Fiorentino did not present her recommendation for elementary materials to the School Board on Tuesday. She said she wanted to further review her thoughts with the committee.
She had scheduled a meeting with the elementary selection committee for next Tuesday. At that session, the administrative staff intends to explain why it went with McGraw-Hill books over TCI.
Board members have criticized that move, saying the administration should respect the time and expertise of its committee.
Fiorentino did not disagree.
She said she wanted all committee members to be aware of her staff's views on the materials. Specifically, they found that not all schools can handle the technology required by the TCI book and that the book did not clearly spell out the federal Common Core standards attached to each lesson.
After that, though, the teachers will get to vote anonymously on which book to pick. Fiorentino said she would respect that choice.

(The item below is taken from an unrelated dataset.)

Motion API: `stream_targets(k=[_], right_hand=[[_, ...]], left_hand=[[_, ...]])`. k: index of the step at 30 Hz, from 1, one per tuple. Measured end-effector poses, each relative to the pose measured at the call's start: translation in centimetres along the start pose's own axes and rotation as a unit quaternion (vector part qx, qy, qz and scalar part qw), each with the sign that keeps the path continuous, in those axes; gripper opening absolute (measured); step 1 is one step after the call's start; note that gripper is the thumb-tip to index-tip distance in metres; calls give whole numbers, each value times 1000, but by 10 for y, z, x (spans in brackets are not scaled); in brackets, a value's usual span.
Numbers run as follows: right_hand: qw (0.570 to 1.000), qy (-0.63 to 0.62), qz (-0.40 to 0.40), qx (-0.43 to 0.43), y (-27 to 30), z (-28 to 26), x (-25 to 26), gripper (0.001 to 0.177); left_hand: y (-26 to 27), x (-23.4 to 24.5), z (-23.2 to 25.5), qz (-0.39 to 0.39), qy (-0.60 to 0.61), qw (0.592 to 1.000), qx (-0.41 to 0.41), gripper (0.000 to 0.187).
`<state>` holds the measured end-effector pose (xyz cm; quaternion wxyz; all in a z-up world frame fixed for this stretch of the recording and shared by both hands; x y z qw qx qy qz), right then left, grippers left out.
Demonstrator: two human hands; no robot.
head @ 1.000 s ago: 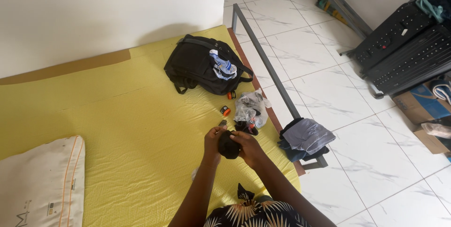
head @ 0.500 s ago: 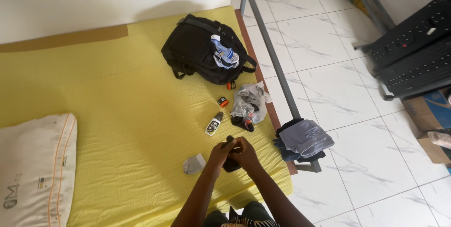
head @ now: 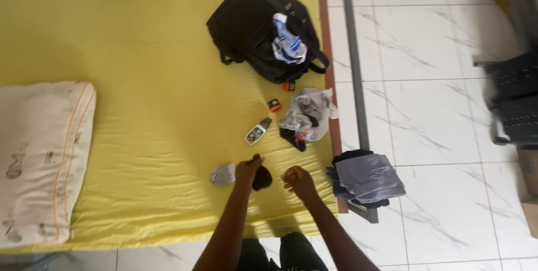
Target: Folding clothes and pairing socks on a bed.
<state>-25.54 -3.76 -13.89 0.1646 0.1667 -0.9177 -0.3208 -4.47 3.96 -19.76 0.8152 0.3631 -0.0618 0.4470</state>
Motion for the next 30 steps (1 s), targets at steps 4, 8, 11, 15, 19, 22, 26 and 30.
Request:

"They're the ones that are going to have to use it," she said. "We want to make sure that we purchase what is best for the students and for the teachers."
Board vice chairwoman Cynthia Armstrong asked whether a delay in approving the titles would create problems for the district.
Instructional materials director Wendy Spriggs said the biggest potential hurdle would be if the books are heavily ordered and not enough are available.
"The further behind we get in the ordering process, we do run the risk of having back orders," she said.
Board member Allen Altman dismissed such concerns, though.
"Other districts got the information at the same time as us," he said. "They should be on the same timeline."
The critical issue, he and others said, was getting to the bottom of the process and making sure it runs properly.
"I am still a little unclear," board member Alison Crumbley said. "There are a lot of layers here."